On Friday and Saturday nights, Morrison hires fire eaters, stilt walkers, and bondage enthusiasts to walk the aisles of Tokyo Valentino, entertaining guests. "You can buy our goods cheaper elsewhere, we won't deny that," he tells me. "You're coming for the experience."

Not all experiences are welcome, however. As we walk by a sex doll reclining on a $1,795.95 red bondage platform in garters, a bra, and crotchless underwear, he tells me that a homeless man once dragged her into a back room and had sex with her. Morrison called the police, who arrested the interloper.

The store is maze-like, with room after room arranged by genre. In one, the centerpiece is a display of imitation women's body parts packaged with slogans like "ribbed canal for extra stimulation."

Morrison tells me sales have increased since the pandemic. ("The stimulus money was spent on rubber dicks," he jokes.) His bestsellers are Jack Rabbit vibrators, although he says that "the B&D stuff has done really well" thanks to the influence of Fifty Shades of Grey.

He escorts me outside, explaining that the Tokyo Valentino experience happens before you even enter the store. There are security guards positioned out front at night to make female shoppers feel safe, the sign is brightly lit, and the windows aren't blacked out.

"A lot of times [the security guard] wants to be inside," Morrison says. "He says, 'Mike, people don't steal outside.' I said, 'Brother, you're a flag is what you are. People see you, it says it's safe.' You know, Susie White Girl comes by," and she can be confident "that she's not going to get jumped."

Within a half-mile radius, there are about 10 brothels/massage parlors and multiple strip clubs. They've had some legal troubles, but nothing like Morrison's. I can't help but think that it is Morrison himself—and the pride he takes in his stores—that has caused the authorities to target him.

Or maybe it was those video booths and the gay clientele.

"I've had the City Council say, 'People are having sex there,'" Morrison tells me. "I'm like, 'Listen, if you go to the Home Depot bathroom, you will see people having sex. If you go on Grindr, that's one of the hookup spots. So would you rather have people at Home Depot, where kids go, having sex in the bathroom? Or here?'"

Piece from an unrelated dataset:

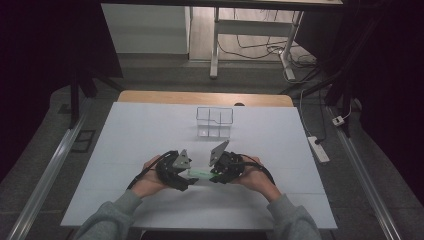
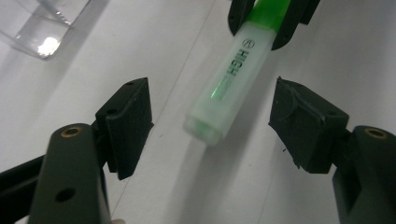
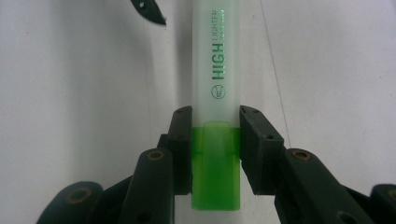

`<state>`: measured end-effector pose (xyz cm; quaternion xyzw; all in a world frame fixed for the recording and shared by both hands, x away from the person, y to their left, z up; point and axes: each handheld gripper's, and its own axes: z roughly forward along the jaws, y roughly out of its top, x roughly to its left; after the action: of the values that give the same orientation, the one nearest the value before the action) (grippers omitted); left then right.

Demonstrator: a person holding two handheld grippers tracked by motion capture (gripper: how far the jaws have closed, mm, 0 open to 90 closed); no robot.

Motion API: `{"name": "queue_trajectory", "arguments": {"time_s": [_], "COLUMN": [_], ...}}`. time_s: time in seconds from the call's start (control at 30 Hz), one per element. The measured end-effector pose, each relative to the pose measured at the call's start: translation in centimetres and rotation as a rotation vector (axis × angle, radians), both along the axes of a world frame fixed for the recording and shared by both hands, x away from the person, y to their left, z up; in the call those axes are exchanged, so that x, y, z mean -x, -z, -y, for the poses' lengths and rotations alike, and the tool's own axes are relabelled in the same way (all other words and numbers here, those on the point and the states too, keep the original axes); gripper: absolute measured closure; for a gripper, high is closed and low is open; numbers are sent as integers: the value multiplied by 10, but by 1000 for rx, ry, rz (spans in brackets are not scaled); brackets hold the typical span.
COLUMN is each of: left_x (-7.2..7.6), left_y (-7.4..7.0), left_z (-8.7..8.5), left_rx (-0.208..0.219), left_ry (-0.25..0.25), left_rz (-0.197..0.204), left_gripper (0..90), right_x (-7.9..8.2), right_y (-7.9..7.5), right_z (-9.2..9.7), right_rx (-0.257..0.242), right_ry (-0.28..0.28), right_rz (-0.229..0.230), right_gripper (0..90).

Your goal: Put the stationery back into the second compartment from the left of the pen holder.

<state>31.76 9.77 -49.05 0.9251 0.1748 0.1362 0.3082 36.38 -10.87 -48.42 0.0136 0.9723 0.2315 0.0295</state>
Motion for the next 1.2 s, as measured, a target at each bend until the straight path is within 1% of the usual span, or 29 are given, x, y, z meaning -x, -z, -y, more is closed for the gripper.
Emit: {"name": "queue_trajectory", "arguments": {"time_s": [0.07, 0.17, 0.2, 0.27, 0.4, 0.5, 0.57, 0.7, 0.73, 0.77, 0.87, 0.9, 0.93, 0.97, 1.0, 1.03, 1.07, 1.1, 1.13, 1.17, 1.2], "left_x": [0, -1, -1, -2, -1, -1, -1, 0, 1, 1, 2, 3, 4, 4, 3, 4, 3, 3, 2, 2, 1], "left_y": [0, 3, 5, 7, 8, 8, 8, 9, 10, 10, 13, 13, 15, 15, 14, 14, 13, 12, 12, 11, 10], "left_z": [3, 6, 6, 7, 9, 10, 11, 12, 13, 13, 15, 16, 17, 18, 18, 17, 16, 15, 14, 12, 11], "left_rx": [-8, -29, -34, -46, -49, -54, -57, -76, -84, -89, -113, -121, -131, -133, -130, -126, -121, -115, -107, -103, -98], "left_ry": [13, 33, 39, 54, 83, 95, 105, 129, 136, 141, 165, 173, 177, 176, 179, 168, 170, 162, 155, 146, 136], "left_rz": [-10, -29, -39, -48, -51, -52, -55, -50, -50, -51, -55, -56, -55, -57, -56, -57, -57, -57, -58, -55, -51], "left_gripper": [310, 334, 344, 370, 469, 532, 542, 570, 577, 584, 612, 630, 647, 650, 651, 652, 653, 653, 654, 654, 654], "right_x": [1, 4, 3, 5, 7, 9, 9, 11, 12, 13, 13, 13, 13, 12, 11, 11, 12, 11, 11, 10, 9], "right_y": [-1, -2, -2, -2, -1, -2, -3, -5, -5, -5, -5, -5, -6, -7, -9, -9, -9, -9, -10, -13, -14], "right_z": [-3, -6, -7, -7, -9, -10, -10, -11, -11, -11, -12, -12, -11, -10, -10, -9, -8, -8, -7, -6, -5], "right_rx": [4, 0, -3, -2, 19, 20, 14, 24, 28, 30, 30, 20, 13, -12, -14, -22, -21, -35, -47, -57, -93], "right_ry": [-13, -26, -40, -44, -54, -54, -70, -87, -84, -91, -111, -109, -108, -101, -100, -97, -88, -81, -68, -52, -28], "right_rz": [-1, 10, 9, 8, 18, 18, 21, 32, 30, 39, 39, 35, 46, 19, 17, 11, 28, 25, 31, 43, 36], "right_gripper": [663, 663, 663, 664, 663, 663, 663, 663, 663, 663, 658, 653, 650, 651, 651, 649, 647, 639, 632, 605, 566]}}
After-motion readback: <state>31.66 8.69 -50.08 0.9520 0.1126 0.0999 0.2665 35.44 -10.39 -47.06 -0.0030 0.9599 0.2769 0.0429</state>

Morrison's fight is far from over. Perhaps it never will be. "Mr. Morrison chose to lie about his intent and the purpose of his business and placed a new sexually oriented business immediately next door to an existing sexually oriented business," says Joe Gebbia, Brookhaven's mayor pro tem. "He basically said to the city on his opening day, 'I don't care what your rules are for operating a business in Brookhaven, I'm going to do what I want to do.'"

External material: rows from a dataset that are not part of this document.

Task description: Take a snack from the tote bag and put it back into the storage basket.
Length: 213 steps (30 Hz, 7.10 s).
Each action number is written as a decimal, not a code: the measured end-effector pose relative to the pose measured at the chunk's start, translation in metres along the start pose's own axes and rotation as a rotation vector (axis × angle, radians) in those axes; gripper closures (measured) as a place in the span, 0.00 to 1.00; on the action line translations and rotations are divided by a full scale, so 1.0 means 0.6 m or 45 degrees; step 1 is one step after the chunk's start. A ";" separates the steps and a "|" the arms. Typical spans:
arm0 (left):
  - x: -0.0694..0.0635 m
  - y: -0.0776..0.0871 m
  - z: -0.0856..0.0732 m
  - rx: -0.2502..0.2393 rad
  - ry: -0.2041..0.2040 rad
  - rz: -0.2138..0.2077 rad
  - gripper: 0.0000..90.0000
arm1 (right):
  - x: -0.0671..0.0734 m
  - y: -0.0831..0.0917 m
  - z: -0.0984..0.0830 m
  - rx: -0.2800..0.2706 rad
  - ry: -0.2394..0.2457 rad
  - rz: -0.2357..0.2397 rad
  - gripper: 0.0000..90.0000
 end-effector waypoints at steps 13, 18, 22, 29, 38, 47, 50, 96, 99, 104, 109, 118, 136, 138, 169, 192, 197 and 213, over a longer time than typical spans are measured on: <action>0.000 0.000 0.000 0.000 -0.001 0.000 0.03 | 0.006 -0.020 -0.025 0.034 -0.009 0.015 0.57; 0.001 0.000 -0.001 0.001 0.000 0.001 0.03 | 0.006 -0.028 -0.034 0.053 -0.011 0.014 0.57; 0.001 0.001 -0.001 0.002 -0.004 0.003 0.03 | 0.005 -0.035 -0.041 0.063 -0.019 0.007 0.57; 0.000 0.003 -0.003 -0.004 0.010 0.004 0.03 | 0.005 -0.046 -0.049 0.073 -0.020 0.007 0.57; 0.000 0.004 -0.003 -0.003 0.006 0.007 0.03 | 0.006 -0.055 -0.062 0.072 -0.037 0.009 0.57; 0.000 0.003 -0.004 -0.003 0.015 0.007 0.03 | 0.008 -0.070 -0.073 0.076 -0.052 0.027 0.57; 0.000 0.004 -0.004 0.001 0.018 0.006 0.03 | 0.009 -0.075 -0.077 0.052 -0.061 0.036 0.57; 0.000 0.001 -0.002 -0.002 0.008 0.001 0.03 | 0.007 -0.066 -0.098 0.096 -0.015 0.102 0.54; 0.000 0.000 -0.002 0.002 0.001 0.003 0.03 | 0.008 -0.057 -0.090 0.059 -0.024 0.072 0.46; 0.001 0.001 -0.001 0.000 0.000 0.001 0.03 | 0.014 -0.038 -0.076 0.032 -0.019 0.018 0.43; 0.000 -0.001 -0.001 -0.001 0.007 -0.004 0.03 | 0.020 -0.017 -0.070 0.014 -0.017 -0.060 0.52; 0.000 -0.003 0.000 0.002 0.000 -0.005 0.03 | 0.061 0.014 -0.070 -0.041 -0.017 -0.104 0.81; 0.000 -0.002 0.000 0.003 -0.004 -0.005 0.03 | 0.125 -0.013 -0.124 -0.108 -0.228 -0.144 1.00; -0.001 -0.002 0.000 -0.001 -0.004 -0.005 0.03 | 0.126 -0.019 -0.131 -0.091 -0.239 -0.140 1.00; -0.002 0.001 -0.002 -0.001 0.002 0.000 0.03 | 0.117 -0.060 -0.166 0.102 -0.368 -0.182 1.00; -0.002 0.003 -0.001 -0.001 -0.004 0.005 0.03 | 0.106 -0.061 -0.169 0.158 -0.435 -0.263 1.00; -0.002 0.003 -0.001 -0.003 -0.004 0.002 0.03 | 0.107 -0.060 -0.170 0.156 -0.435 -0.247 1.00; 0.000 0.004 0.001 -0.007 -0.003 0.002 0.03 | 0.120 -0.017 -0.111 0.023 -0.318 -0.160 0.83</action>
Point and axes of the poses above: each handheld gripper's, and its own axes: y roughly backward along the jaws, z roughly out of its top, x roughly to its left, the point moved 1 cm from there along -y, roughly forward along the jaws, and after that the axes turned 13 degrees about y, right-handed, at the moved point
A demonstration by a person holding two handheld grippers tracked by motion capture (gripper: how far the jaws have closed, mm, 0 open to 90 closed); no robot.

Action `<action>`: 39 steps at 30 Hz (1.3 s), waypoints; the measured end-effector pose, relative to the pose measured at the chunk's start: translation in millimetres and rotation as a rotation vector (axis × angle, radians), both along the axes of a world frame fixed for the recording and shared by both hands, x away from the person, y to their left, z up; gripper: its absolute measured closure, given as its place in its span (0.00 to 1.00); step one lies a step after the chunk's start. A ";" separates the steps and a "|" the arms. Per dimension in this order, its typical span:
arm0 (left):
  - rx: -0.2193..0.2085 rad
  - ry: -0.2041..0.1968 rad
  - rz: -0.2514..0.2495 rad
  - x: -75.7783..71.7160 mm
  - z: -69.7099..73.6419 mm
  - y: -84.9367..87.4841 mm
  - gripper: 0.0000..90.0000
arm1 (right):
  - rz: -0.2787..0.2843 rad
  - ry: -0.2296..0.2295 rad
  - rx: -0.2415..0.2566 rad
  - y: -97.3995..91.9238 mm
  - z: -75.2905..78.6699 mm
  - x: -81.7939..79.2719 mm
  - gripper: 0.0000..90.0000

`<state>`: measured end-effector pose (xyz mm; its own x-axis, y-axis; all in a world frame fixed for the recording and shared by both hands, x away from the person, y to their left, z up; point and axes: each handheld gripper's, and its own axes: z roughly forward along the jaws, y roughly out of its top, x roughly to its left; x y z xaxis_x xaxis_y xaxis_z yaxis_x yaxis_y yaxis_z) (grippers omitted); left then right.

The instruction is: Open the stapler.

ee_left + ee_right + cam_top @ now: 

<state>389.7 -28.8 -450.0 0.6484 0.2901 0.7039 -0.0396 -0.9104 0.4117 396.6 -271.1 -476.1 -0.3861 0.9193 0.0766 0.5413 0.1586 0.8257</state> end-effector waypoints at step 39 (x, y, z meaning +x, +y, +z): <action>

Morrison has no plans to start complying with the codes—at least not the ones he considers unconstitutional. He thinks he'll win his appeals relating to the Atlanta, Brookhaven, and Marietta stores. In Marietta, where his business license was revoked for selling too many sex toys, Morrison's attorneys have filed a federal lawsuit alleging, among other things, that Morrison's First Amendment rights were violated when they revoked his sign permit. "We'll get this thing rectified," he says. "At the end of the day, [Brookhaven] will have spent a million dollars to fight something where ultimately they lost."

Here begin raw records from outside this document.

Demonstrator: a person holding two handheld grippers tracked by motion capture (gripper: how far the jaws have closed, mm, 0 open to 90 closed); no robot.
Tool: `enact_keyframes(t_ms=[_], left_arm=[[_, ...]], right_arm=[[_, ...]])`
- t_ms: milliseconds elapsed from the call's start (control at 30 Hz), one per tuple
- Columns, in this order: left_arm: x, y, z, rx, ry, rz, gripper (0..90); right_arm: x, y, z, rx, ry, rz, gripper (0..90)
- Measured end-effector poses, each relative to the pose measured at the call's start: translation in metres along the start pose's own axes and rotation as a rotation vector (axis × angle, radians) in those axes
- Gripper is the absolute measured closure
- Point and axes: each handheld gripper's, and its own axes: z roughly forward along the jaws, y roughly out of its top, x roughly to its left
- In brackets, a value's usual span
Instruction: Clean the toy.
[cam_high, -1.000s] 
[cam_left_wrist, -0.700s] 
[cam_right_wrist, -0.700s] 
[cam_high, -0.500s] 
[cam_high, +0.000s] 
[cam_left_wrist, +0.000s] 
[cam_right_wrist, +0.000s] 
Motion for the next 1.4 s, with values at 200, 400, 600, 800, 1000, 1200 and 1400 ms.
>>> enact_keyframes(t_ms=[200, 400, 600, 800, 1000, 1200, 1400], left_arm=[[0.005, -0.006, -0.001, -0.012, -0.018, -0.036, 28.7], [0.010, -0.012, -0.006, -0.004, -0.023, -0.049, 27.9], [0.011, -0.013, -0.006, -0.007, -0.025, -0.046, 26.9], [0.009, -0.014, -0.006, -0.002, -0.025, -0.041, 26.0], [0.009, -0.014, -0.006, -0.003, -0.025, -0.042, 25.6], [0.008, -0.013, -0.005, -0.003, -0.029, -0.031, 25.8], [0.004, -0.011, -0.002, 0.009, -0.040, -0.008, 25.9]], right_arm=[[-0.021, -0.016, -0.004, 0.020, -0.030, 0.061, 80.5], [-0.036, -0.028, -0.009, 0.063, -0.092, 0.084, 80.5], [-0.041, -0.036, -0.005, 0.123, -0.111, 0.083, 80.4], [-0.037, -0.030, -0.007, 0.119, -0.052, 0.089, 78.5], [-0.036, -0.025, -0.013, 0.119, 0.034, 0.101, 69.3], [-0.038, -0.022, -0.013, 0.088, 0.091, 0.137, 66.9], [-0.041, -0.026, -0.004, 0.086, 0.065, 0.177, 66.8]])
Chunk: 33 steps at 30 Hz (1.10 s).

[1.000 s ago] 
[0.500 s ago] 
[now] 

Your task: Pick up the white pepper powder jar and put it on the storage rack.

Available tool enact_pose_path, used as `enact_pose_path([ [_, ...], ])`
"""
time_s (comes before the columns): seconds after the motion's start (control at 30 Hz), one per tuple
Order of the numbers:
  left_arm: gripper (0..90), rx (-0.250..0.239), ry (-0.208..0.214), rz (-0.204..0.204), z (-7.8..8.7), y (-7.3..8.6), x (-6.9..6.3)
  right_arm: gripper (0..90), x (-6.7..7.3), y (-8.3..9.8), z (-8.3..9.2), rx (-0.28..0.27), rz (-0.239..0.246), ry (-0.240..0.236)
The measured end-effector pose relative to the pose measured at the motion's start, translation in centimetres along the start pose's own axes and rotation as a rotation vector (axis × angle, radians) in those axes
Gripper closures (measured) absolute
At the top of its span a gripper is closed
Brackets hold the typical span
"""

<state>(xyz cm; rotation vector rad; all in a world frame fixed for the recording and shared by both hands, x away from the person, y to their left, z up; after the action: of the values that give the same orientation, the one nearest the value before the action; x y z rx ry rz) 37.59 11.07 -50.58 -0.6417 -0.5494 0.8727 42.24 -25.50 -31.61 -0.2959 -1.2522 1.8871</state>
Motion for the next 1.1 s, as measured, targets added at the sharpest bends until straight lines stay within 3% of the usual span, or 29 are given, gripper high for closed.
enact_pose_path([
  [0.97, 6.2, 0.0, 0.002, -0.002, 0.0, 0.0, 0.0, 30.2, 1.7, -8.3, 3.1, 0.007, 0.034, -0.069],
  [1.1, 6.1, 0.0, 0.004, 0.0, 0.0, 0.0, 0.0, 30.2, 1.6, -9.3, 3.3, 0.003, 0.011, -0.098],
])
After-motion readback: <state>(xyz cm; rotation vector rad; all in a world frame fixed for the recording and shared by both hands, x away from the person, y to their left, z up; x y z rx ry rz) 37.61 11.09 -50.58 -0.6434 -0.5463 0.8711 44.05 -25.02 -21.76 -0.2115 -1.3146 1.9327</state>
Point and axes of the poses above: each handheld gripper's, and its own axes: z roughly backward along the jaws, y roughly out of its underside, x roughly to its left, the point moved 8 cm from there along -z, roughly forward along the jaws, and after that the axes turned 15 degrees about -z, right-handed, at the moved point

But now he has another fight. On September 8, Cobb County amended an ordinance in its adult entertainment code so that any store carrying 100 or more sexual devices is considered an adult store. (It used to be only if more than 25 percent of the space in the store was devoted to sex toys.) Shops also have to be even farther away from churches or schools.

The ordinance appears to have been crafted to drive Morrison out of East Cobb, something resident petitions and the previous laws were unable to do. (In the wake of the new ordinance, his store is allowed to remain open until the end of October, when there will be a hearing.)

"You'll never see my stores next to schools or churches or things, because that's part of the code," Morrison says. But there's another reason, which shows how unnecessary such laws really are: "Am I really gonna find customers right next to a church?"